The $1.5 million grant will support a major national study involving more than 1,500 educators nationwide to examine the relationship between evidence-based teaching practices, faculty mindset, and student outcomes. As part of this, up to 700 faculty will have the opportunity to earn the full ACUE Certificate in Effective College Instruction, endorsed by the American Council on Education (ACE).
A Shared Mission: Evidence-based Strategies to Improve Student Outcomes
To dramatically improve student outcomes and ensure that race, ethnicity, and income are not predictors of postsecondary success, the Bill & Melinda Gates Foundation put students at the center of its philanthropic strategies. A guiding principle for the world’s largest charitable foundation is that evidence is essential for guiding improvement in student outcomes.
Durand said that ACUE’s evidence-based mission and shared commitment to measurably demonstrating impact has made the announcement even more meaningful.
“This major national study was granted on that basis, to further explore the transformative impact faculty can have on student success when equipped with evidence-based teaching practices and digital tools,” Durand added.

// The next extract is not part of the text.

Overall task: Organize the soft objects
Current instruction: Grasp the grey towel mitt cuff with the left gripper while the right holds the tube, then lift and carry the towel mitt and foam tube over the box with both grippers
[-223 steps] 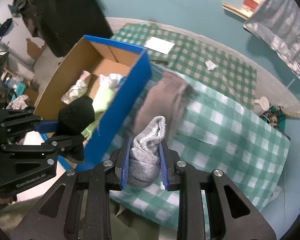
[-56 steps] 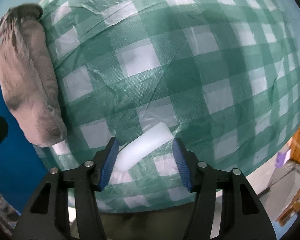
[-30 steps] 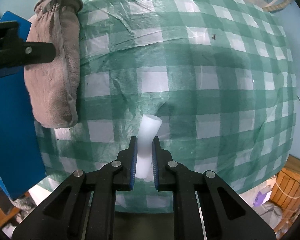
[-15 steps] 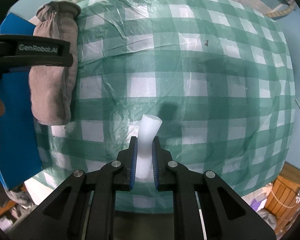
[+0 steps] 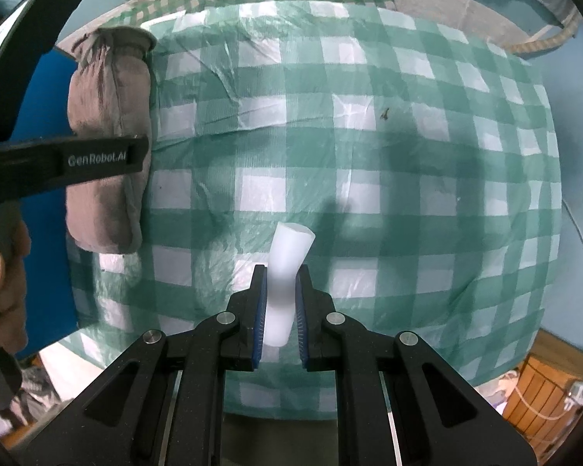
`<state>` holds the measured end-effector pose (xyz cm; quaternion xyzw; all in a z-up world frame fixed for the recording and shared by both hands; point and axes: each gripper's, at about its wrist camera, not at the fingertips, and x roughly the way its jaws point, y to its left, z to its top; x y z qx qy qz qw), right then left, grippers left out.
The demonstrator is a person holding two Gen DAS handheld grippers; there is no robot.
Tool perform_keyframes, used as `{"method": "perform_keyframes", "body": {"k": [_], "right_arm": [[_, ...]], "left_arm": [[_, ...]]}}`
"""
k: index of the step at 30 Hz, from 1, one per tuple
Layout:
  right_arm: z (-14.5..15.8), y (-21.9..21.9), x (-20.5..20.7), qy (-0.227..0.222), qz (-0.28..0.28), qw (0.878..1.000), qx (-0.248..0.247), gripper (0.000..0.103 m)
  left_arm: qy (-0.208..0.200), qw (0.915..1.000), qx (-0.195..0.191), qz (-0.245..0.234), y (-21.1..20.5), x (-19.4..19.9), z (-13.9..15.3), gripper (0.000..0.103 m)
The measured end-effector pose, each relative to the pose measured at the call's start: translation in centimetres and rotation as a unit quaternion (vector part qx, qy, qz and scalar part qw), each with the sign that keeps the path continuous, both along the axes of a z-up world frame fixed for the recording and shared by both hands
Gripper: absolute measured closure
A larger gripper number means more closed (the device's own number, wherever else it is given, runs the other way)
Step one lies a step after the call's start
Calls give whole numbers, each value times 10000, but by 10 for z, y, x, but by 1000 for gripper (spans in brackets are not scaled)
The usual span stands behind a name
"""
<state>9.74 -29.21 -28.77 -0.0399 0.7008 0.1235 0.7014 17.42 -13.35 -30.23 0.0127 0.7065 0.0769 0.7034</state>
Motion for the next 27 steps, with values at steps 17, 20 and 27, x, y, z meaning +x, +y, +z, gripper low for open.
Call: {"method": "perform_keyframes", "body": {"k": [17,20,27], "right_arm": [[33,-8,3,-245,-128,9996,59,92],[35,-12,4,-276,-129,9995,75,92],[39,-8,4,-381,-8,9992,89,92]], "left_arm": [[-316,9963,-797,-33,-1,-16,32,84],[-364,9949,-938,-94,-4,-25,38,84],[-467,9914,-1205,-179,-6,-41,57,84]]}}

The study is being designed to expand higher education’s understanding of how Black, Latinx, Indigenous, and Pell-eligible students enrolled in gateway courses can benefit from evidence-based teaching. Participating institutions include:
- Borough of Manhattan Community College, City University of New York
- California State University, Northridge
- Georgia Southern University
- Ivy Tech Community College
- North Carolina Agricultural and Technical State University
- Ohio Association of Community Colleges, including Cincinnati State, Cuyahoga Community College, and Lorain County Community College
- University of Hawai’i at Manoa
- University of Houston
Passing gateway courses, which are required to earn college degrees, is pivotal to a student’s academic success. Yet too often it is where students encounter early challenges and struggle to persist.
Meghan Snow, ACUE’s Chief Data Officer, said that the study will have a specific focus on examining the link between evidence-based teaching and improved grades, higher completion rates, and closed equity gaps in gateway courses.
“With this new study, we can investigate these relationships in gateway courses—which are so consequential in a student’s academic career,” Snow said in a press release announcing the study.